**Task prompt:**
Retype each entry exactly.

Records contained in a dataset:
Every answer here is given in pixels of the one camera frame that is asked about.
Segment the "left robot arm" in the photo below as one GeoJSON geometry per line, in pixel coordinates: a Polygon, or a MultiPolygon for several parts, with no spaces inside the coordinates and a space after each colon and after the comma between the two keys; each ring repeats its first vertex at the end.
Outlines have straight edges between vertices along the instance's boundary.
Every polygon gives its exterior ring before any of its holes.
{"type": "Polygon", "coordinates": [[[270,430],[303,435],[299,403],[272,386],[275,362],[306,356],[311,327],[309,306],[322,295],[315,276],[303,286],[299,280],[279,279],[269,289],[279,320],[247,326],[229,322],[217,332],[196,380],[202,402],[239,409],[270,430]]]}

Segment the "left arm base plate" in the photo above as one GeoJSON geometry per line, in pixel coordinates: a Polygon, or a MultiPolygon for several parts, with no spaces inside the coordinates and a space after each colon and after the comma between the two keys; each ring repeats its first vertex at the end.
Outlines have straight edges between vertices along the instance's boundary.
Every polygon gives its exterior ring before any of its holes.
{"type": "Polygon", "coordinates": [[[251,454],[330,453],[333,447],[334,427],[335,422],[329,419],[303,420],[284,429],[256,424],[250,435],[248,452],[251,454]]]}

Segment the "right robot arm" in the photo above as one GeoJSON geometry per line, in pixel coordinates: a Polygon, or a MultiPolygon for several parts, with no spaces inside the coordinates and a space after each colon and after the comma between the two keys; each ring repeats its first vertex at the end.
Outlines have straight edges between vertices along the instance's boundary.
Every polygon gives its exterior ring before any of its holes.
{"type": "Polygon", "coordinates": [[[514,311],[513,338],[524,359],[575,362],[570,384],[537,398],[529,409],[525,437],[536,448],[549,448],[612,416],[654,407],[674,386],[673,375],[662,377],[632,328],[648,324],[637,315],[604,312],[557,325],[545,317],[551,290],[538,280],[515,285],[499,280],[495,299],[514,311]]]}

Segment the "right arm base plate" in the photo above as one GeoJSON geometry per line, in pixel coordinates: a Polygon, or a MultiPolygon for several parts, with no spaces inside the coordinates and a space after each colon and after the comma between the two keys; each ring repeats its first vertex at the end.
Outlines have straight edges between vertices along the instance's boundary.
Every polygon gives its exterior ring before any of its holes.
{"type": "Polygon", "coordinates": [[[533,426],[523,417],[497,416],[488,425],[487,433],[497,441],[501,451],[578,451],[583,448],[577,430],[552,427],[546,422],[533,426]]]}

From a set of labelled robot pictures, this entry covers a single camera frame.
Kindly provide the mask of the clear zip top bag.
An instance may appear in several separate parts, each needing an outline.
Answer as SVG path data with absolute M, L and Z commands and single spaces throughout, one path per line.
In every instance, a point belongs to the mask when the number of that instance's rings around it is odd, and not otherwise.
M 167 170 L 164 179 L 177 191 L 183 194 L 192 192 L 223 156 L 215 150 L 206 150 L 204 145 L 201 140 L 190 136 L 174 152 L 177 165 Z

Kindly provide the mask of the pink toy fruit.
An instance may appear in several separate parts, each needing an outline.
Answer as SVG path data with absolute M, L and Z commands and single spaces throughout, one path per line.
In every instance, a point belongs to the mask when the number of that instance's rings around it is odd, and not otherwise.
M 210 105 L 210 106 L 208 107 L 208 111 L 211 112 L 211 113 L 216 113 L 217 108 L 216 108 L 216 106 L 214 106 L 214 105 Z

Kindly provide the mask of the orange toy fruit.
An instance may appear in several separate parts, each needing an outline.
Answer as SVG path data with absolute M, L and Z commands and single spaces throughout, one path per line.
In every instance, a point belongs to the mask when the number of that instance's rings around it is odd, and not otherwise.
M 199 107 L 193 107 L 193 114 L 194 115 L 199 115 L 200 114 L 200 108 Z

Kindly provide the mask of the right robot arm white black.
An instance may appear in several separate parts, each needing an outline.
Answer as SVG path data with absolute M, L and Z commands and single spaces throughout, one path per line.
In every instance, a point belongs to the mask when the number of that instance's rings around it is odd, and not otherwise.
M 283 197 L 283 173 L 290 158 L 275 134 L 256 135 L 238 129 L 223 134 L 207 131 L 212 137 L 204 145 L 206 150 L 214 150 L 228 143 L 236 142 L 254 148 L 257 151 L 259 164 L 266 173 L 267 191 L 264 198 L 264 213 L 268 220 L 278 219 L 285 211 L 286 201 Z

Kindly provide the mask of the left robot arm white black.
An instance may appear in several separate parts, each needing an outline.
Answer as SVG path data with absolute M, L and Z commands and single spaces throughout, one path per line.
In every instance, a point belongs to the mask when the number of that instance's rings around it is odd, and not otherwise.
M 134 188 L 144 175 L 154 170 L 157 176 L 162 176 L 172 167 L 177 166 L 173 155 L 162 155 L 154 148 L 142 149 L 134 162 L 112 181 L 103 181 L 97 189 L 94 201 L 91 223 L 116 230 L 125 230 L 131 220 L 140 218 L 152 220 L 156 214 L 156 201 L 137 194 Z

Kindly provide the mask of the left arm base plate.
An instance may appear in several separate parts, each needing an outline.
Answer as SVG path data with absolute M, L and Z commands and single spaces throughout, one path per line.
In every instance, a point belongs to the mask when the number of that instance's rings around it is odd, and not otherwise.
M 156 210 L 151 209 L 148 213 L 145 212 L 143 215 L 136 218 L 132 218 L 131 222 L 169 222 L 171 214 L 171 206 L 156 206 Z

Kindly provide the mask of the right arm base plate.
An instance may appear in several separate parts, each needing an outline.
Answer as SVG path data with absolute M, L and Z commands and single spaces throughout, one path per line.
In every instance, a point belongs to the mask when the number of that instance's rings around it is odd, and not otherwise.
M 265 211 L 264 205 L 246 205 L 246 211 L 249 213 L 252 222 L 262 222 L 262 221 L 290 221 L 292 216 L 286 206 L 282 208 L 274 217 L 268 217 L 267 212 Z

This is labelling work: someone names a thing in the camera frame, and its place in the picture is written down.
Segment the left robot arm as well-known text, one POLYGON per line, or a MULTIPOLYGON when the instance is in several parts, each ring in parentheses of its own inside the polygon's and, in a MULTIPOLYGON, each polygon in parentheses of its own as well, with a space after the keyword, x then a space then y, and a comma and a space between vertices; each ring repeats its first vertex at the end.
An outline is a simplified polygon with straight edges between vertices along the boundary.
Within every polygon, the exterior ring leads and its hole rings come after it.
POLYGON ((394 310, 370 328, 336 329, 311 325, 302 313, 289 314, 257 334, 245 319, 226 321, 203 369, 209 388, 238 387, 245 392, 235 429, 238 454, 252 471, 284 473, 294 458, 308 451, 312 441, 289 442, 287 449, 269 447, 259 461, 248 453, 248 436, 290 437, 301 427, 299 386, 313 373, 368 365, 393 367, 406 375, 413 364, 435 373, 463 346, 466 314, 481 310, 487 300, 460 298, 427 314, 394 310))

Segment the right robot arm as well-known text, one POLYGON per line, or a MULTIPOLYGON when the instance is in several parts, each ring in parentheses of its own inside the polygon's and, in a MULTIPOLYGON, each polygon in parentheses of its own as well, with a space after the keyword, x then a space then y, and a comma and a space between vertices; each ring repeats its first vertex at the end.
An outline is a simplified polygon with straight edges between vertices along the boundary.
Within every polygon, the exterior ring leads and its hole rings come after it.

**Written reply:**
Every answer here is given in pixels of the one camera frame that is asked about.
Segment the "left robot arm" in the photo below as one GeoJSON geometry per line, in pixel coordinates: a Polygon, or a MultiPolygon for several parts, with no spaces inside the coordinates and a space after each colon and after the comma between the two keys; each ring repeats its first vertex at the end.
Outlines have straight edges between vertices along the instance's boundary.
Every polygon gives its exterior ring before any of its holes.
{"type": "Polygon", "coordinates": [[[270,430],[303,435],[299,403],[272,386],[275,362],[306,356],[311,327],[309,306],[322,295],[315,276],[303,286],[299,280],[279,279],[269,289],[279,320],[247,326],[229,322],[217,332],[196,380],[202,402],[239,409],[270,430]]]}

Segment the "left arm base plate" in the photo above as one GeoJSON geometry per line, in pixel coordinates: a Polygon, or a MultiPolygon for several parts, with no spaces inside the coordinates and a space after each colon and after the comma between the two keys; each ring repeats its first vertex at the end.
Outlines have straight edges between vertices along the instance's boundary.
Every polygon gives its exterior ring before any of its holes.
{"type": "Polygon", "coordinates": [[[251,454],[330,453],[333,447],[334,427],[335,422],[329,419],[303,420],[284,429],[256,424],[250,435],[248,452],[251,454]]]}

Segment the "right robot arm" in the photo above as one GeoJSON geometry per line, in pixel coordinates: a Polygon, or a MultiPolygon for several parts, with no spaces inside the coordinates and a space after each colon and after the comma between the two keys; each ring repeats its first vertex at the end.
Outlines have straight edges between vertices along the instance's boundary.
Every polygon gives its exterior ring before any of its holes.
{"type": "Polygon", "coordinates": [[[514,311],[513,338],[524,359],[575,362],[570,384],[537,398],[529,409],[525,437],[536,448],[549,448],[612,416],[654,407],[674,386],[673,375],[662,377],[632,328],[648,324],[637,315],[604,312],[557,325],[545,317],[551,290],[538,280],[515,285],[499,280],[495,299],[514,311]]]}

Segment the "right arm base plate" in the photo above as one GeoJSON geometry per line, in pixel coordinates: a Polygon, or a MultiPolygon for several parts, with no spaces inside the coordinates and a space after each colon and after the comma between the two keys; each ring repeats its first vertex at the end.
Outlines have straight edges between vertices along the instance's boundary.
Every polygon gives its exterior ring before any of its holes.
{"type": "Polygon", "coordinates": [[[533,426],[523,417],[497,416],[488,425],[487,433],[497,441],[501,451],[578,451],[583,448],[577,430],[552,427],[546,422],[533,426]]]}

From a set of labelled robot pictures, this entry covers a single camera frame.
Kindly provide the mask of the clear zip top bag.
An instance may appear in several separate parts, each needing an outline.
Answer as SVG path data with absolute M, L and Z commands and single spaces throughout, one path per line.
In every instance, a point belongs to the mask when the number of that instance's rings around it is odd, and not otherwise.
M 167 170 L 164 179 L 177 191 L 183 194 L 192 192 L 223 156 L 215 150 L 206 150 L 204 145 L 201 140 L 190 136 L 174 152 L 177 165 Z

Kindly provide the mask of the pink toy fruit.
An instance may appear in several separate parts, each needing an outline.
Answer as SVG path data with absolute M, L and Z commands and single spaces throughout, one path per line.
In every instance, a point belongs to the mask when the number of that instance's rings around it is odd, and not otherwise.
M 210 105 L 210 106 L 208 107 L 208 111 L 211 112 L 211 113 L 216 113 L 217 108 L 216 108 L 216 106 L 214 106 L 214 105 Z

Kindly provide the mask of the orange toy fruit.
An instance may appear in several separate parts, each needing an outline.
Answer as SVG path data with absolute M, L and Z commands and single spaces throughout, one path per line.
In every instance, a point belongs to the mask when the number of that instance's rings around it is odd, and not otherwise.
M 199 107 L 193 107 L 193 114 L 194 115 L 199 115 L 200 114 L 200 108 Z

Kindly provide the mask of the right robot arm white black.
An instance may appear in several separate parts, each needing an outline.
Answer as SVG path data with absolute M, L and Z commands and single spaces throughout, one path per line.
In every instance, a point belongs to the mask when the number of that instance's rings around it is odd, and not otherwise.
M 283 197 L 283 173 L 290 158 L 275 134 L 256 135 L 238 129 L 223 134 L 207 131 L 212 137 L 204 145 L 206 150 L 214 150 L 228 143 L 236 142 L 254 148 L 257 151 L 259 164 L 266 173 L 267 191 L 264 198 L 264 213 L 268 220 L 278 219 L 285 211 L 286 201 Z

Kindly provide the mask of the left robot arm white black.
An instance may appear in several separate parts, each needing an outline.
Answer as SVG path data with absolute M, L and Z commands and single spaces throughout, one path per line.
In every instance, a point belongs to the mask when the number of that instance's rings around it is odd, and not otherwise.
M 134 188 L 144 175 L 154 170 L 157 176 L 162 176 L 172 167 L 177 166 L 173 155 L 162 155 L 154 148 L 142 149 L 134 162 L 112 181 L 103 181 L 97 189 L 94 201 L 91 223 L 116 230 L 125 230 L 131 220 L 140 218 L 152 220 L 156 214 L 156 201 L 137 194 Z

Kindly provide the mask of the left arm base plate.
An instance may appear in several separate parts, each needing an outline.
Answer as SVG path data with absolute M, L and Z commands and single spaces throughout, one path per line.
In every instance, a point belongs to the mask when the number of that instance's rings around it is odd, and not otherwise.
M 156 210 L 151 209 L 148 213 L 145 212 L 143 215 L 136 218 L 132 218 L 131 222 L 169 222 L 171 214 L 171 206 L 156 206 Z

Kindly provide the mask of the right arm base plate.
An instance may appear in several separate parts, each needing an outline.
Answer as SVG path data with absolute M, L and Z commands and single spaces throughout, one path per line.
In every instance, a point belongs to the mask when the number of that instance's rings around it is odd, and not otherwise.
M 265 211 L 264 205 L 246 205 L 246 211 L 249 213 L 252 222 L 262 222 L 262 221 L 290 221 L 292 216 L 286 206 L 282 208 L 274 217 L 268 217 L 267 212 Z

This is labelling work: someone names a thing in the camera frame, and its place in the picture is written down.
Segment the left robot arm as well-known text, one POLYGON per line, or a MULTIPOLYGON when the instance is in several parts, each ring in parentheses of its own inside the polygon's and, in a MULTIPOLYGON, each polygon in parentheses of its own as well, with a space after the keyword, x then a space then y, and a comma and a space between vertices; each ring repeats its first vertex at the end.
An outline is a simplified polygon with straight edges between vertices along the boundary.
Within every polygon, the exterior ring leads and its hole rings come after it.
POLYGON ((394 310, 370 328, 336 329, 311 325, 302 313, 289 314, 257 334, 245 319, 226 321, 203 369, 209 388, 238 387, 245 392, 235 429, 238 454, 252 471, 284 473, 294 458, 308 451, 312 441, 289 442, 287 449, 269 447, 259 461, 248 453, 248 436, 290 437, 301 427, 299 386, 313 373, 368 365, 393 367, 406 375, 413 364, 435 373, 463 346, 466 314, 481 310, 487 300, 460 298, 427 314, 394 310))

Segment the right robot arm as well-known text, one POLYGON per line, or a MULTIPOLYGON when the instance is in several parts, each ring in parentheses of its own inside the polygon's and, in a MULTIPOLYGON, each polygon in parentheses of its own as well, with a space after the keyword, x then a space then y, and a comma and a space between vertices; each ring repeats its first vertex at the end.
An outline is a simplified polygon with straight edges between vertices along the boundary.
Within every polygon, the exterior ring leads and its hole rings come after it.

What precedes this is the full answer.